Dr. Konrad Niederwieser talked about how the mother's reaction to the child helps the child develop. Mother should be happy to see the child after a separation, smiling, hugging, and giving the child the feeling of, I am so happy you are here. If the child does not get that the child experiences a trauma. They are cut off from lives energy. Because mothers during the war were occupied with other things they often saw the children as a nuisance they had to deal with. The child was too loud, to aggressive and the child learned shame and not to live. The message was, do not live for joy, you are not wanted. Even as adults they cannot be in healthy relationships. If a child is securely attached, shame from outside won't traumatize the child but being shamed from the person that should be the one they are bonded to traumatizes the child and they exist rather than live. A mem mother cannot tune into their child. It is traumatizing when a child has to respect and worship the parents without ever being allowed to be upset with them. When a child is not allowed to show anger the child turns inside himself and is also not able to feel love. Where anger is allowed love can flow. Where anger is not allowed, love is cut off. I found this very interesting because in the MeM families I know the mother is treated with the upmost loyalty (I was going to say respect but I think respect goes deeper than a blind loyalty although the family calls it respect because that is what they have been taught) and nobody would ever dare to speak ill of her or even allude that she might have a dark side. Outsiders familiar with enmeshment can see the evil in the mother but the children are conditioned to show complete loyalty. The mem mother demands complete respect and a mem would never dare to utter anything negative about the mother. They are seriously treated like saints. Dr. Niederwieser says if anger and love can both be expressed safely, the child can mature into adulthood. If one or the other or both are suppressed the child cannot emotionally mature.

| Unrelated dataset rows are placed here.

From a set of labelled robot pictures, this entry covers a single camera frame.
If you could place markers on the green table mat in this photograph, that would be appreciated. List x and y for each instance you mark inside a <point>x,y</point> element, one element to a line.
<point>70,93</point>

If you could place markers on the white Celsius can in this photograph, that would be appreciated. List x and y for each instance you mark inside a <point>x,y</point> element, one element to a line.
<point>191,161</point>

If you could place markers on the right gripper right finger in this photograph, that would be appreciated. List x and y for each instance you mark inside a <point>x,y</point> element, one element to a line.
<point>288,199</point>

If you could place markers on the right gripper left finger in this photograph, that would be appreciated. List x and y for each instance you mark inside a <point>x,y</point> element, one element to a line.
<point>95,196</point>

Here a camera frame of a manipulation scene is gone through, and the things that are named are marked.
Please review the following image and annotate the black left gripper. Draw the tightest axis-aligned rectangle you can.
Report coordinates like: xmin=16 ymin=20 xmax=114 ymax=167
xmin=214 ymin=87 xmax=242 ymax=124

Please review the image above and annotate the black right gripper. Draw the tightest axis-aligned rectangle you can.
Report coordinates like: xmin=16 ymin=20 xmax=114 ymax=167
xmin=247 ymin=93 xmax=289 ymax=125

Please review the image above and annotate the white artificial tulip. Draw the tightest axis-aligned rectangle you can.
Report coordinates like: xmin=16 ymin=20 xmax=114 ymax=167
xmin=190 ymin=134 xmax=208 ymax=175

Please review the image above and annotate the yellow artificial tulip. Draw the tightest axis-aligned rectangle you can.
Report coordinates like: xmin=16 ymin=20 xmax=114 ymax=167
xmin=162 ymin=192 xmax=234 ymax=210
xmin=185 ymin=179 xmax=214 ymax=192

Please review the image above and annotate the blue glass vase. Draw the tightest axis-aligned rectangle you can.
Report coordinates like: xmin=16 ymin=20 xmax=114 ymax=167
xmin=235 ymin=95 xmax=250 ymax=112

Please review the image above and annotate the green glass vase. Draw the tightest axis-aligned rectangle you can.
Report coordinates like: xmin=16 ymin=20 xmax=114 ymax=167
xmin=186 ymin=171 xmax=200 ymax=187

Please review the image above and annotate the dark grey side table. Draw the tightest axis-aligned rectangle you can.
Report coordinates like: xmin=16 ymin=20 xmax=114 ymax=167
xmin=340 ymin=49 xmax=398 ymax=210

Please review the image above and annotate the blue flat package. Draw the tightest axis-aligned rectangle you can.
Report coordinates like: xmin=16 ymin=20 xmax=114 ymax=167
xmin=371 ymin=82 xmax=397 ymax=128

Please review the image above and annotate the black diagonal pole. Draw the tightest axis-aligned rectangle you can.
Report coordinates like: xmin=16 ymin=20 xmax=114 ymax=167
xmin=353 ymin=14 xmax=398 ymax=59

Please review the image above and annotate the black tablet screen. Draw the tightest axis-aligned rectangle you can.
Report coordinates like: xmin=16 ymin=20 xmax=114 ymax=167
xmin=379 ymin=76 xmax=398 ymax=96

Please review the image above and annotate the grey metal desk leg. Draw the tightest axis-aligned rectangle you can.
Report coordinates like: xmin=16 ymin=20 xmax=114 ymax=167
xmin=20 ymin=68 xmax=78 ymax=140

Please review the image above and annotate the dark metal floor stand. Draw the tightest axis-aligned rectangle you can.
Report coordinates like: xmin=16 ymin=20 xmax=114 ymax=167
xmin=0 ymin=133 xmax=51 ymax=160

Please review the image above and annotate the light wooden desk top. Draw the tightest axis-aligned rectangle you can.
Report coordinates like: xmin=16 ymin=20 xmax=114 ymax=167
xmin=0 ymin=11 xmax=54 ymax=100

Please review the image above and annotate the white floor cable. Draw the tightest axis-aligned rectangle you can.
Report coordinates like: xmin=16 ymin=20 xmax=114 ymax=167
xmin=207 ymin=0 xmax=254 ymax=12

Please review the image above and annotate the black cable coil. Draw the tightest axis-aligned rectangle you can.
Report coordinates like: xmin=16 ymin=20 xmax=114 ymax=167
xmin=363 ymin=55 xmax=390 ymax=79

It made perfect sense because a mem has so much anger and hate inside. Anything that triggers it will unleash mountains of anger and abuse. However, the anger does not lead to love.
Dr. Harry Merl said, “The son feels the mother's sadness and neglect from the father and they become loyal to the mother to a point they can't become independent of her.”
I didn't realize that many of the children and grandchildren of war veterans became mother enmeshed sons through the same hardship that children all over the world become mother enmeshed. They are made to become the mother's emotional caretakers and give up self. They honestly don't know themselves. They were not allowed to live, only to exist for mother. It is the saddest thing to see and then to see how the cycle of enmeshed abuse continues into generations because nobody can leave the dysfunction. We have a lot of work to do to bring awareness of this complete and utter dysfunction so many boys are raised with.